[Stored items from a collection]
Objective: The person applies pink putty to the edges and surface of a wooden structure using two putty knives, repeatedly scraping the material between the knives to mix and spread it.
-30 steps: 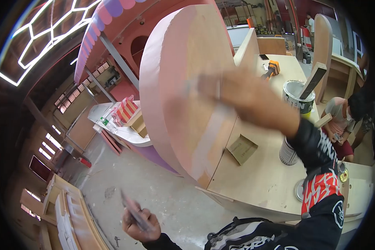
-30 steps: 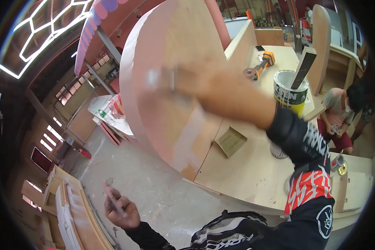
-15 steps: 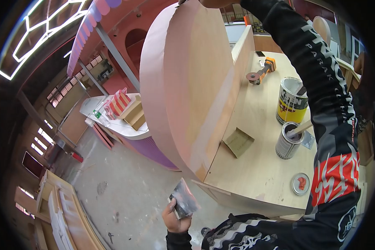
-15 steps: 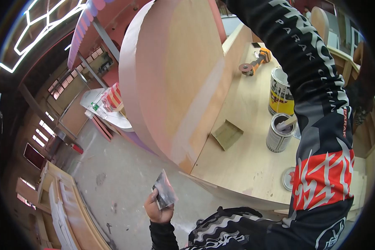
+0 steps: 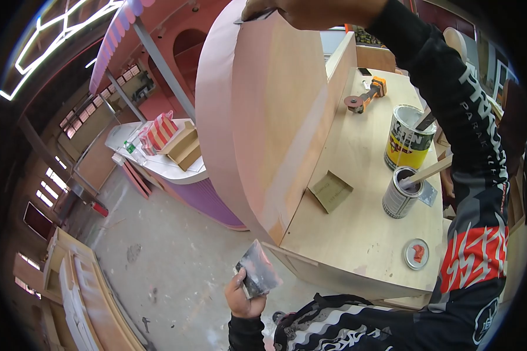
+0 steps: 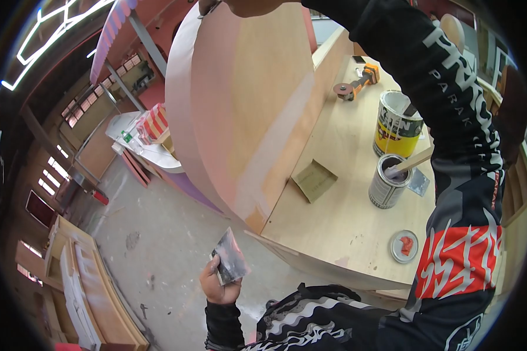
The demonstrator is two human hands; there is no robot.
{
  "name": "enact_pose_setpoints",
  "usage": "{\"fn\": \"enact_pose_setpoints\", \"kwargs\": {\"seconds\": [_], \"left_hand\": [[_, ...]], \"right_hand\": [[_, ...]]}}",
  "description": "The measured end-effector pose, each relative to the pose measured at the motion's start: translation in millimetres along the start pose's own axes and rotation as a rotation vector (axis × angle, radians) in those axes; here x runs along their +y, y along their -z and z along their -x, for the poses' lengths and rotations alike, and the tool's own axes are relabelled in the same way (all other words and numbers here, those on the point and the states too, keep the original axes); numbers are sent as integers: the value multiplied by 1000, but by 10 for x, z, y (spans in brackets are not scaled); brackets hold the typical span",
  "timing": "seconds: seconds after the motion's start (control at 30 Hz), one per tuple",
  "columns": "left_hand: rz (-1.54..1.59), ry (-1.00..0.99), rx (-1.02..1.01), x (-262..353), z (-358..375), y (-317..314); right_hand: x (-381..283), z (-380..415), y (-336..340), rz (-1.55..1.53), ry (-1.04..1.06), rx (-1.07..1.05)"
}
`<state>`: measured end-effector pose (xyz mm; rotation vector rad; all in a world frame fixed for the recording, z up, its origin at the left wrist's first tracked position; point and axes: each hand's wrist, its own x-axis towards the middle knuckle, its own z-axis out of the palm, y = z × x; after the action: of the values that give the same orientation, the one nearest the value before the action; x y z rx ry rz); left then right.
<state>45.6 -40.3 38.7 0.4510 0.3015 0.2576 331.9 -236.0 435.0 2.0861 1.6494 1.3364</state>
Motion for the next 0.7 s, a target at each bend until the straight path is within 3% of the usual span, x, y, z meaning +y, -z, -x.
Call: {"fn": "enact_pose_setpoints", "kwargs": {"seconds": [0.3,0.37,0.4,0.43,0.5,0.53,0.6,0.67,0.7], "left_hand": [[-18,31,-52,-15,-13,-18],[-74,-1,59,-35,11,-171],[-74,-4,55,-46,25,-192],[-28,-17,13,-62,30,-207],[5,-30,-36,-62,42,-279],[82,-30,-84,-78,45,-344],[155,-29,-135,-124,61,-465],[611,100,-387,-146,79,-554],[373,57,-436,-66,69,-512]], "right_hand": [[-463,183,193,-1,182,47],[-569,208,145,-3,204,29],[-671,231,-32,32,232,172],[-784,312,-100,-14,228,145],[-1183,564,-61,-191,284,202],[-1439,681,-159,-327,279,335],[-1839,942,-174,-753,344,301],[-2096,1173,-251,-1007,391,274],[-2182,1290,-321,-1039,399,235]]}}
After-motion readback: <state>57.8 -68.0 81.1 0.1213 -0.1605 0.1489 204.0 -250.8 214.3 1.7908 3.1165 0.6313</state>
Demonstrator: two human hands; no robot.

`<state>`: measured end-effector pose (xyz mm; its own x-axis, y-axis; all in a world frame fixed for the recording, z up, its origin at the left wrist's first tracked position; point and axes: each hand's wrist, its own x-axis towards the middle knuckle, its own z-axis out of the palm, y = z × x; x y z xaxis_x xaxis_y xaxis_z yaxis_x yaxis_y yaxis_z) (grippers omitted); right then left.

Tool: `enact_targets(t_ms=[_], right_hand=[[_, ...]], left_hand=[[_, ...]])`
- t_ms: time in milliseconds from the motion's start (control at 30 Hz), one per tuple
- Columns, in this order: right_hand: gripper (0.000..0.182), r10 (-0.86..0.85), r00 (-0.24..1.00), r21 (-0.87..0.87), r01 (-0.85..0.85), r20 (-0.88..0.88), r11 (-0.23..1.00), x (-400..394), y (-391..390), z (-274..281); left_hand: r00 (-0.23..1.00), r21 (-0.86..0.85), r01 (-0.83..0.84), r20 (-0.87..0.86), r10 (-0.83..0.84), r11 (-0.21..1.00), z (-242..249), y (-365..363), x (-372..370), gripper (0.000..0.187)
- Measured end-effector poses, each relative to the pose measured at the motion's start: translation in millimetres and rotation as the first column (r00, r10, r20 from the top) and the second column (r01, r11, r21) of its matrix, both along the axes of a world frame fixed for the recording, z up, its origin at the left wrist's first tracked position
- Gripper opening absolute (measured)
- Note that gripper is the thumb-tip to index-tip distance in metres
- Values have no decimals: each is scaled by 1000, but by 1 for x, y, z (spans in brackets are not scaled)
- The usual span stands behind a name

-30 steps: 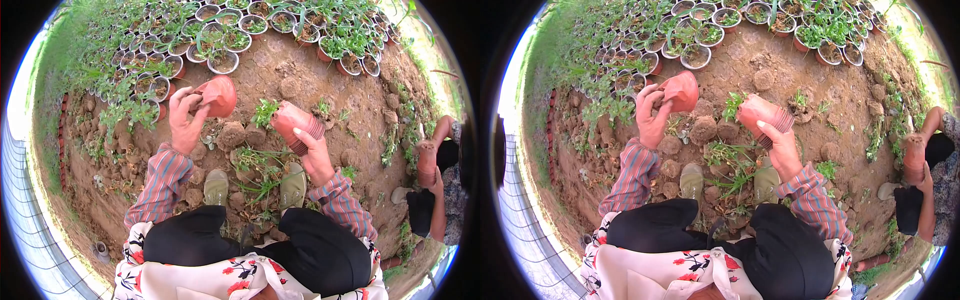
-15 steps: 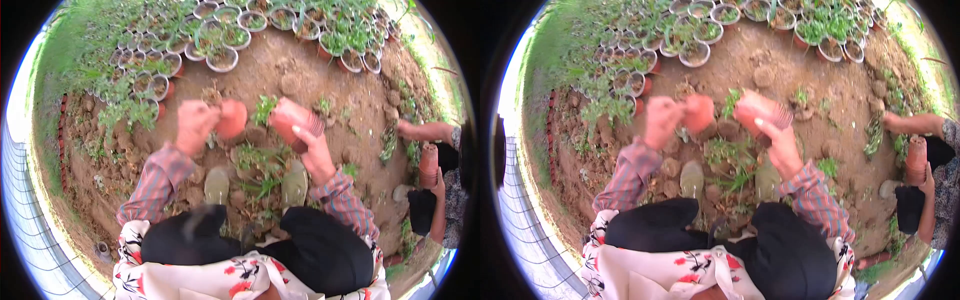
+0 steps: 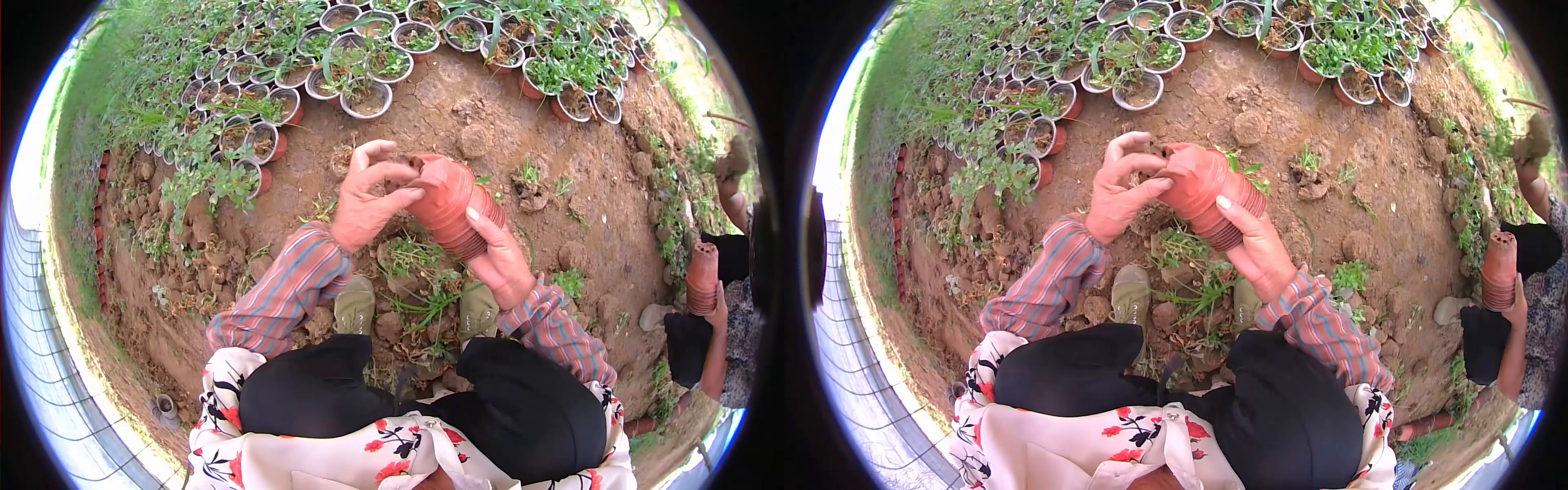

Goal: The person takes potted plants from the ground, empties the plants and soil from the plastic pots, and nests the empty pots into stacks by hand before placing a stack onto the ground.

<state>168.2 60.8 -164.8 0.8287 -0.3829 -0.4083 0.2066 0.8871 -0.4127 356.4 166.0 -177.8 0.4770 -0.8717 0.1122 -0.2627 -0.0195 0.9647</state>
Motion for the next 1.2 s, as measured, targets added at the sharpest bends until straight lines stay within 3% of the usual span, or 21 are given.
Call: enact_targets(t_ms=[33, 67, 100, 133, 167, 233, 367, 433, 467, 533, 567, 633, 700, 767, 867, 900, 967, 1000, 1100, 1200], right_hand=[[55, -2, 1000, -1, 2, 0, 1000, 0, 0, 2], [54, -17, 1000, 39, 16, 18, 999, -1, 1, 3], [54, -32, 999, 79, 29, 35, 996, -1, 1, 4], [54, -33, 999, 76, 30, 35, 997, -2, 1, 3], [53, -43, 998, 100, 38, 42, 994, -3, 3, 2], [52, -52, 997, 126, 46, 50, 991, -3, 6, 2], [49, -40, 998, -9, 40, -42, 999, 1, 4, 3], [50, -21, 997, -73, 15, -81, 997, 1, 1, 2], [49, -60, 993, -96, 51, -100, 994, 1, -3, 1], [51, -128, 988, -176, 112, -83, 978, 1, -16, -3], [51, -124, 989, -177, 109, -78, 978, -3, -23, -5], [51, -168, 978, -172, 146, -125, 974, -15, -34, -8], [51, -182, 974, -136, 164, -134, 977, -22, -35, -19], [51, -190, 959, -83, 176, -211, 981, -25, -34, -18], [52, -196, 957, -124, 173, -213, 977, -26, -36, -18], [54, -200, 950, -158, 165, -239, 974, -27, -38, -20], [53, -224, 943, -182, 182, -245, 966, -29, -42, -22], [52, -240, 937, -199, 193, -252, 961, -31, -45, -23], [51, -290, 924, -292, 214, -249, 932, -33, -53, -45], [46, -316, 912, -304, 233, -260, 924, -23, -53, -51]], left_hand=[[1000, -1, 2, 0, -2, 1000, 6, -7, -8, 37], [919, -72, -52, -393, 20, 996, 11, -14, -16, 52], [691, -115, -130, -723, 7, 985, 16, -17, -21, 68], [585, -60, -69, -811, -8, 996, 17, -13, -23, 87], [585, -61, -69, -811, -10, 996, 15, -10, -35, 87], [584, -4, 133, -808, -81, 991, 6, -6, -61, 83], [499, 36, 169, -865, -54, 985, -11, -1, -68, 83], [510, 82, 322, -854, -100, 943, -15, -1, -59, 80], [515, 77, 319, -851, -104, 945, -20, -3, -49, 80], [826, 297, 393, -530, -192, 870, -37, -9, -15, 72], [932, 328, 215, -349, -94, 920, -47, -17, 6, 64], [995, 350, -88, 78, 64, 933, -60, -35, 55, 48], [949, 439, -186, 311, 45, 879, -78, -51, 94, 49], [910, 585, -173, 402, -98, 792, -103, -61, 118, 40], [851, 594, -253, 512, -116, 763, -124, -66, 133, 28], [850, 590, -252, 514, -116, 767, -115, -69, 129, 28], [820, 417, -258, 572, -31, 872, -86, -66, 109, 16], [840, 315, -134, 539, -61, 940, -85, -61, 102, 13], [815, 168, 157, 535, -224, 973, -42, -46, 65, 13], [703, 246, 433, 510, -495, 867, 0, -37, 24, 21]])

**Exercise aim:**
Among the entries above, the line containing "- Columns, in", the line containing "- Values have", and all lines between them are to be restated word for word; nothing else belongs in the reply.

**Written answer:**
- Columns, in this order: right_hand: gripper (0.000..0.182), r10 (-0.86..0.85), r00 (-0.24..1.00), r21 (-0.87..0.87), r01 (-0.85..0.85), r20 (-0.88..0.88), r11 (-0.23..1.00), x (-400..394), y (-391..390), z (-274..281); left_hand: r00 (-0.23..1.00), r21 (-0.86..0.85), r01 (-0.83..0.84), r20 (-0.87..0.86), r10 (-0.83..0.84), r11 (-0.21..1.00), z (-242..249), y (-365..363), x (-372..370), gripper (0.000..0.187)
- Measured end-effector poses, each relative to the pose measured at the motion's start: translation in millimetres and rotation as the first column (r00, r10, r20 from the top) and the second column (r01, r11, r21) of its matrix, both along the axes of a world frame fixed for the recording, z up, its origin at the left wrist's first tracked position
- Gripper opening absolute (measured)
- Note that gripper is the thumb-tip to index-tip distance in metres
- Values have no decimals: each is scaled by 1000, but by 1 for x, y, z (spans in brackets are not scaled)

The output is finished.